Из лагерной жизни запомнились еще баянист Вася, игравший все модные песни и вальс из «Ивана Сусанина». И запомнилась военная игра двух старших отрядов: каждая армия прятала в лесу знамя и старалась не дать противнику найти и захватить его. Убитым считался тот, у кого сорвут с плеча бумажный флажок (красный и синий). Потасовка в лесу была отличная, и малины мы тоже наелись (знамя было замаскировано в малиннике). Многие жульничали — сняв с себя флажок, притворялись убитыми и выбывали из игры и вдруг снова прицепляли свой флажок и бросались на противника, заставая его врасплох. И костры тоже бывали грандиозные, обычно сжигалась целая сухая ель.
Но больше всего запомнился наш поход в Бородино.
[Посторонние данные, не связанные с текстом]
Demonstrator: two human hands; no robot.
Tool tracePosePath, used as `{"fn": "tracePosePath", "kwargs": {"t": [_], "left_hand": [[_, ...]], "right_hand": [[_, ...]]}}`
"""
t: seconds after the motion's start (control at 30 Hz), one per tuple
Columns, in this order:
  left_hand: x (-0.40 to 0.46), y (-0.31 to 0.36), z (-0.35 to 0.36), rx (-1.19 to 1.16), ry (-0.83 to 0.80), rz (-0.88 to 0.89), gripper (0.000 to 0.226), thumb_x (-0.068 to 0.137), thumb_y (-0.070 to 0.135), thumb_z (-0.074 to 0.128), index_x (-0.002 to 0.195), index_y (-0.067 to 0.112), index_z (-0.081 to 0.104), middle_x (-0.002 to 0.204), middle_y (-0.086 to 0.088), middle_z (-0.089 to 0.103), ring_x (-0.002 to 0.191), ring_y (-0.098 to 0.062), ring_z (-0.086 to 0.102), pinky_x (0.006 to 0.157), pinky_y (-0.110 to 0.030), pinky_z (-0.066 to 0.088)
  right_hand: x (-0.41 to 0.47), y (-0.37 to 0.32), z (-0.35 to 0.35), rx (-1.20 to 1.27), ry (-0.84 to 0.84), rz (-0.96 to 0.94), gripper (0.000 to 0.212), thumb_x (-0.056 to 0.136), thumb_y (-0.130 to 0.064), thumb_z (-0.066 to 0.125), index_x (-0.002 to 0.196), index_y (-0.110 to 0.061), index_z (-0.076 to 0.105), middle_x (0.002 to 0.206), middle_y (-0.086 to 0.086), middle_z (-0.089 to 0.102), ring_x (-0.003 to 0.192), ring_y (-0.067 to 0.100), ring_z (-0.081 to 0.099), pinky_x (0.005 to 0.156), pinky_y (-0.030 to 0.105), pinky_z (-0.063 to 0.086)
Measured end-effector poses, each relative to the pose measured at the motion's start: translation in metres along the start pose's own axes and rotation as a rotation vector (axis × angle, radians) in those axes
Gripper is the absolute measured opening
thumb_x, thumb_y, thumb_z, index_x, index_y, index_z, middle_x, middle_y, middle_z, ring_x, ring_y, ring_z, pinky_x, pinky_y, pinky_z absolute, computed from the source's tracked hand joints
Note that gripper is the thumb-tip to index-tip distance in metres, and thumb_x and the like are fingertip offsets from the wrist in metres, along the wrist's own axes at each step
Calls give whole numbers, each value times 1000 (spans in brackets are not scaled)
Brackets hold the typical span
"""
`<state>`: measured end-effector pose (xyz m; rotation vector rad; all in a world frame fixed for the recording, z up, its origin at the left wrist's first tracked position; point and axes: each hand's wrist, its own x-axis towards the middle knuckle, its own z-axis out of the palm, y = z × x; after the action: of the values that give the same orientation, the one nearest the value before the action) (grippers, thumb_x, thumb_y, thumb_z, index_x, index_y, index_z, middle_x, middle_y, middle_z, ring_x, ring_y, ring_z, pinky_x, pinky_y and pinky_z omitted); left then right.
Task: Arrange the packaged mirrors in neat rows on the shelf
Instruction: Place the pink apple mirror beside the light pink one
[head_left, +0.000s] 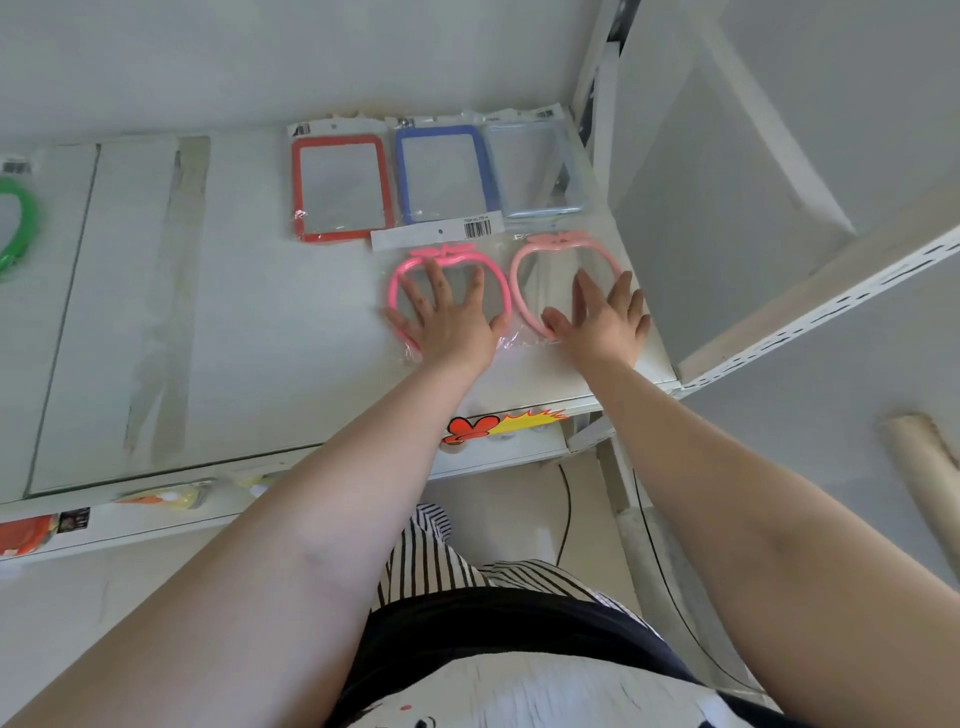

В ту же осень, вернувшись в Москву, я записала в тетрадку все подробности этой экскурсии.
Когда на линейке утром объявили, что будет трехдневный поход в Бородино, мы с Валей тут же решили, что пойдем, и первыми побежали в изолятор к врачу. Когда она нашла нас «годными к походу», мы расцеловали друг друга от счастья.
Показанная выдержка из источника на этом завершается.